A noite não termina sem que se faça o pão de areia. A massa chega já pronta, junto ao círculo de pedra em que arde a fogueira preparada há pouco. Um homem afasta as cinzas, com um pau, coloca a massa na areia e cobre-a com ela e com as cinzas. Com um tronco seco, o cuidador do pão vai batendo na massa, avaliando o estado da cozedura. O pão é retirado, virado e volta a desaparecer sob a areia e as cinzas. Quando está pronto, não há tempo a perder. O homem agarra-o, sova-o ligeiramente, limpa-o com um pano aos quadrados e parte-o, ainda quente, para ser servido. Ainda se sentem pequenos cristais de areia entre os dentes, mas a massa quente é deliciosa e desaparece num ápice.
Lago, mas não hoje
Durante a noite, o vento fustiga a tenda, mas não nos impede de dormir. Acordamos com o despertador, às 6h15, para assistir ao nascer do sol. Desta vez, somos muito poucos. Quem preferiu ficar a dormir não vai saber que o verdadeiro espectáculo acontece precisamente agora, quando todas as cores têm uma vivacidade que o final da tarde desconhece. Não vamos tão longe, não subimos tão alto e não ficamos tão cansados como no dia anterior, mas é a este momento que chamamos inesquecível. E, vá lá, nem era preciso que aparecessem (como apareceram) três dromedários entre as dunas, conduzidos por um dos homens do acampamento, que os solta, com uma palmada ligeira no lombo, no meio das dunas, para que partam em busca de pequenos tufos de vegetação com que se possam alimentar.
Deixamos o acampamento com a certeza que vamos ter saudades dele e regressamos aos solavancos e às paisagens incertas do deserto. As grandes dunas dão lugar a outras bem mais pequenas, surgem pequenas árvores e tufos de plantas cobertas de poeira, lá se vão as dunas e vêm chãos pedregosos, sempre aos solavancos, e lá surge agora mais um homem a conduzir dromedários (para onde é que ele irá?) e, depois, de novo, o deserto torna-se plano.
A manhã esvai-se entre as várias caras do deserto, incluindo a do surpreendente lago seco de Iriqui.
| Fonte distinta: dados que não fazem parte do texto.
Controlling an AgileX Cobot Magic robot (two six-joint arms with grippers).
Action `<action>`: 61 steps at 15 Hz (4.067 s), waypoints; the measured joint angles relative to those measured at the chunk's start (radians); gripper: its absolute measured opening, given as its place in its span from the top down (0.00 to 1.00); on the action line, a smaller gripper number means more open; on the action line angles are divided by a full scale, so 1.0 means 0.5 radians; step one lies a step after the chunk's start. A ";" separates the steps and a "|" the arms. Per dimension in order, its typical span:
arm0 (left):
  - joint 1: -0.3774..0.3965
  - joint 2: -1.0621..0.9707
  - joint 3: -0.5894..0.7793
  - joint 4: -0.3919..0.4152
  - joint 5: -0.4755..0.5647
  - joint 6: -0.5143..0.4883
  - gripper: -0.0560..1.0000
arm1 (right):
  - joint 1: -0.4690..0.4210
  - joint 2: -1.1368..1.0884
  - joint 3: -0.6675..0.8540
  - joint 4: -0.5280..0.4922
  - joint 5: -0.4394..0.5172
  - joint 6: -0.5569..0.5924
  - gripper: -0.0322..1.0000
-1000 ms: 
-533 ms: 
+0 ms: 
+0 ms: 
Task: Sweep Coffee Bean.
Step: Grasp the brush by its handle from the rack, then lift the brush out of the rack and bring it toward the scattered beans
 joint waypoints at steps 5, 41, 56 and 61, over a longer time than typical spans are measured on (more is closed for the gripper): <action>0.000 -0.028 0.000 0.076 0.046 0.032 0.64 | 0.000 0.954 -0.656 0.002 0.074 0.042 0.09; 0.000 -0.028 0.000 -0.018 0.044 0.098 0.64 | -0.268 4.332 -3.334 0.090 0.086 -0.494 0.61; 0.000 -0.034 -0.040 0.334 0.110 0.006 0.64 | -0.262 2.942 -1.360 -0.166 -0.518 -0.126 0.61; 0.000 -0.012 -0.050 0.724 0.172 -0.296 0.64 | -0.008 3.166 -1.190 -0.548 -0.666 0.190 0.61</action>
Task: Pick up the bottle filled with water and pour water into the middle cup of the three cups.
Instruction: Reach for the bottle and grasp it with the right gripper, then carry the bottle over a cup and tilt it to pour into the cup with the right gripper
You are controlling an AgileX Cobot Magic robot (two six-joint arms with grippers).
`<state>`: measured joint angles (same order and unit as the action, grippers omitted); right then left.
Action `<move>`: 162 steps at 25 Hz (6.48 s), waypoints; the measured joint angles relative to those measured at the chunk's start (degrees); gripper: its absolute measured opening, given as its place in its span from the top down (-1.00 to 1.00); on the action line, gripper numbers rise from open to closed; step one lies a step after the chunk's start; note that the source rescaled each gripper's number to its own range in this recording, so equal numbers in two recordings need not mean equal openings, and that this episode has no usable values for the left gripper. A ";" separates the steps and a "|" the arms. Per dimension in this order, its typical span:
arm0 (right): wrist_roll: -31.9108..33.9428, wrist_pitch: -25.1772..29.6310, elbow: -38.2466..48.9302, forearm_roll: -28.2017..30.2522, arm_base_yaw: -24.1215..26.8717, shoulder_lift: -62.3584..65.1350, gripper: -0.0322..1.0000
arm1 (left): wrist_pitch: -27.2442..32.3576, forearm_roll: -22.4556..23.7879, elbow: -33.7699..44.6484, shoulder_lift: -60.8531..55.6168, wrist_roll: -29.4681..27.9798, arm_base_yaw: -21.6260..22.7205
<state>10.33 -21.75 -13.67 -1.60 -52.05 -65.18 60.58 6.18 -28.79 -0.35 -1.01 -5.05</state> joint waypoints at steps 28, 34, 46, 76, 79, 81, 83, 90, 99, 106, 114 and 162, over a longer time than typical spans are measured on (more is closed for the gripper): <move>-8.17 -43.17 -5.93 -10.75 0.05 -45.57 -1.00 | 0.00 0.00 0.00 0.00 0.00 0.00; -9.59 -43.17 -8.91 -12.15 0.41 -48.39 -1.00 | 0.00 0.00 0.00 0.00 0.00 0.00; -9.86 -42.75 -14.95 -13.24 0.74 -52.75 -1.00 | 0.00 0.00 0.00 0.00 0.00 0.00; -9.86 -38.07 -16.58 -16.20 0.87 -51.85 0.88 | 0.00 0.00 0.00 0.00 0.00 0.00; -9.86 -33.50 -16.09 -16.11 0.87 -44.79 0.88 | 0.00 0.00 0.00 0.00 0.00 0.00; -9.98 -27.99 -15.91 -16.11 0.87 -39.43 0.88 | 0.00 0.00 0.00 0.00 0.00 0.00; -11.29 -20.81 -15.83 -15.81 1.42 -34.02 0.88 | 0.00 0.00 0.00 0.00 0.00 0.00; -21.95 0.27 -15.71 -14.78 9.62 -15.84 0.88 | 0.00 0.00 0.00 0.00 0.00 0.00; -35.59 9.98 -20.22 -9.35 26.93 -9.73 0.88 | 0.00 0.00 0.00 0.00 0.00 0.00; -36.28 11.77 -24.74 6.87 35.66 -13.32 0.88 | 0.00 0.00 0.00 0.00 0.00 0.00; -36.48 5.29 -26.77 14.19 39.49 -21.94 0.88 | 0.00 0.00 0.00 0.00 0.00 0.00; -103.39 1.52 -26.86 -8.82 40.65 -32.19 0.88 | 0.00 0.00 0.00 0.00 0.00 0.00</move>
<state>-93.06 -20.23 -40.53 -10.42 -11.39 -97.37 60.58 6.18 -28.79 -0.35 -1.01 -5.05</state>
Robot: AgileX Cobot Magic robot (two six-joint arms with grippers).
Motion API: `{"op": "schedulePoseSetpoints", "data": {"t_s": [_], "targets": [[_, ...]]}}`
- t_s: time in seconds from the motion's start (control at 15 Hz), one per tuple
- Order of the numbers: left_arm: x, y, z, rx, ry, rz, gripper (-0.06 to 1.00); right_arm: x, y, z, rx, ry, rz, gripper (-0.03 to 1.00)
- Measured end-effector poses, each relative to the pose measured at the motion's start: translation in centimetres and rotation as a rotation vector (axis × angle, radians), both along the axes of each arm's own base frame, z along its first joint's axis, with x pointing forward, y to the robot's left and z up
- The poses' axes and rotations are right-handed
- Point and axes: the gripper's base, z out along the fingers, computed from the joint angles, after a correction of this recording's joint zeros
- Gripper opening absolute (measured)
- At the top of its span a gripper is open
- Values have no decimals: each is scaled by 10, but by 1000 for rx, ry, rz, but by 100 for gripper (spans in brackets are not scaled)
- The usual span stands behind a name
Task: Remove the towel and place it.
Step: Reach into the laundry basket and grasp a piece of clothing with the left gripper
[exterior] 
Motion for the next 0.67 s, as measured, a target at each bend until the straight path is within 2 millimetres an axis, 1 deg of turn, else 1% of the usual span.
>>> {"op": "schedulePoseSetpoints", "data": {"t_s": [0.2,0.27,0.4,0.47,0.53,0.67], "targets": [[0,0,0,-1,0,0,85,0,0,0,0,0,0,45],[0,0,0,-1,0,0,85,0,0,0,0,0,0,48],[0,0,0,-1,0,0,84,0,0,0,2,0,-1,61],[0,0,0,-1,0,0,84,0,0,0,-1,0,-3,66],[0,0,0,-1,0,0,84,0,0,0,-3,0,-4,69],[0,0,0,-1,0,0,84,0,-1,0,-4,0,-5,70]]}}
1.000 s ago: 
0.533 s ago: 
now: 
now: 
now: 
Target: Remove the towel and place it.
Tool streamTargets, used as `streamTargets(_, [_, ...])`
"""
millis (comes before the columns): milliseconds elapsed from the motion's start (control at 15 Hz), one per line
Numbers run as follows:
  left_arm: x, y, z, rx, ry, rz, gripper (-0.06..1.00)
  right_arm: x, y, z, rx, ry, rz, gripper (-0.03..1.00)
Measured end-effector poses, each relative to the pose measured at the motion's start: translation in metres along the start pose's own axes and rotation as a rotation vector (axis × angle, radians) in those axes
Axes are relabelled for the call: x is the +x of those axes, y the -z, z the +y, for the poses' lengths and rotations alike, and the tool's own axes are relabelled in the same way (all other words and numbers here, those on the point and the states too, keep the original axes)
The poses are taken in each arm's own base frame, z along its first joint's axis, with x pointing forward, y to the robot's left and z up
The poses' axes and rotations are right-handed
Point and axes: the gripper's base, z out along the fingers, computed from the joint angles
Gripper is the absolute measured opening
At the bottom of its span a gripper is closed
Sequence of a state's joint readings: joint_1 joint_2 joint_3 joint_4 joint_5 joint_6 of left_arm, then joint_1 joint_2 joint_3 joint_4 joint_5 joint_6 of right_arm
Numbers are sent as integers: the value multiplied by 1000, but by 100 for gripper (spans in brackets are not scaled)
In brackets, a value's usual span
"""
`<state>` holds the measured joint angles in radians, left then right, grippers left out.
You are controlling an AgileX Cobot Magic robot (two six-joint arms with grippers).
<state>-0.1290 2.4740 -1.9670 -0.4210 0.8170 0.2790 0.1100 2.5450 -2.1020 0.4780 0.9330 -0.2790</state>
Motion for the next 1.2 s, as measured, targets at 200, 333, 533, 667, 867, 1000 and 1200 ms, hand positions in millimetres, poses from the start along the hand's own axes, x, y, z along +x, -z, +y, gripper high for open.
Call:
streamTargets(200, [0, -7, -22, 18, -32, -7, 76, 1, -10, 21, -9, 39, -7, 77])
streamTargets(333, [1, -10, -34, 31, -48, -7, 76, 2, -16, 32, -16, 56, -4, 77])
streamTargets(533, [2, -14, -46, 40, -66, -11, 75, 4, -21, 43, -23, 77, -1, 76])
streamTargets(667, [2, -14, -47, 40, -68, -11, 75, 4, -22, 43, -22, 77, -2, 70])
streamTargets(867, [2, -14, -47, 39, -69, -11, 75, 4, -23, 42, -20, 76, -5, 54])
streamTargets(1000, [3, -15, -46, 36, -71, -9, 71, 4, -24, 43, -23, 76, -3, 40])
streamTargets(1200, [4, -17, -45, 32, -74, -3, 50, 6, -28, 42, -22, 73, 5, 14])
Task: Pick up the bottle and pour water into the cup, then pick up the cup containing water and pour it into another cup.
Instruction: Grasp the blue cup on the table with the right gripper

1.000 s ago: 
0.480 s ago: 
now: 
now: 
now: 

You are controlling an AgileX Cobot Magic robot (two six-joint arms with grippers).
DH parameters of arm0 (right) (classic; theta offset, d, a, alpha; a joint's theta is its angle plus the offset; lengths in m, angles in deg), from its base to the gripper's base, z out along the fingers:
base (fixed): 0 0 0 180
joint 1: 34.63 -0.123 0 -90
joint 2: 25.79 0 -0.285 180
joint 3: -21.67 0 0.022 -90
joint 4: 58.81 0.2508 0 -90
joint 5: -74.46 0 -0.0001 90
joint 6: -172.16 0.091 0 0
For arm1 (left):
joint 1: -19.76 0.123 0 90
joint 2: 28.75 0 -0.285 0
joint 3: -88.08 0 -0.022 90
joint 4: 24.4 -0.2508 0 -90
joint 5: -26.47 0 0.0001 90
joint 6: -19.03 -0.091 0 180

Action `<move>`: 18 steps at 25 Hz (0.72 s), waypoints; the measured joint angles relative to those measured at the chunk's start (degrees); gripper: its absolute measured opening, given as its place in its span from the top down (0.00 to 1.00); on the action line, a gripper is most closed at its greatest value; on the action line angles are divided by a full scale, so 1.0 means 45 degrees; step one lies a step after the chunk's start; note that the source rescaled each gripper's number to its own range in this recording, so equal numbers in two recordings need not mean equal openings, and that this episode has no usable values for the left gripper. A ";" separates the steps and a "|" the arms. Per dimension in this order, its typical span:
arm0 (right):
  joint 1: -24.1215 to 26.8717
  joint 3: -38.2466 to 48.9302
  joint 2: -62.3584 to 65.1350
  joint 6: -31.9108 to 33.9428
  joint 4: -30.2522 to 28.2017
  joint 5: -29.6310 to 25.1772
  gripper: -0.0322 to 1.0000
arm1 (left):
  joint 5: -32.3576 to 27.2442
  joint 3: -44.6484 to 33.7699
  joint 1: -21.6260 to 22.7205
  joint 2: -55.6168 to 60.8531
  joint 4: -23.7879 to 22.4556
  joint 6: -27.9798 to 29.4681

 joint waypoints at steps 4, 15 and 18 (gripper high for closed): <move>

Réda garante-nos que algures entre Setembro e Outubro há água por ali, e a fauna torna-se variada — gazelas, répteis e várias aves procuram as suas águas — mas neste momento não se vislumbra mais do que solo seco, que se desfaz em poeira entre os nossos dedos, numa extensão a perder de vista. Lá ao fundo, no horizonte, julgamos vislumbrar de facto água, com algumas ilhotas no meio. “É uma miragem”, garante o nosso acompanhante. Não há aves nem água, só o calor a enganar-nos nos olhos. E os dromedários, claro, que andam por ali a petiscar.
Depois do lago seco de Iriqui, o deserto torna-se cada vez mais rochoso. Há montanhas em redor, paredes de rocha que se erguem, imponentes, da terra, e uma menina que surge do nada, a correr em direcção aos automóveis. “São nómadas”, explica Mohammed, antes de parar. A miúda aproxima-se, vinda de um conjunto de trapos coloridos, que se percebe serem tendas, a algumas dezenas de metros de distância. Há galinhas junto ao pequeno acampamento, mas elas não seguem a criança, nem a rapariga que a persegue, de cabeça coberta. As duas meninas aproximam-se, sem receio, deixam-se fotografar e recebem, de braços abertos, o pacote de bolachas e as garrafas de água que um dos motoristas lhes oferece. Logo a seguir, partem de novo, para a sombra da tenda decrépita.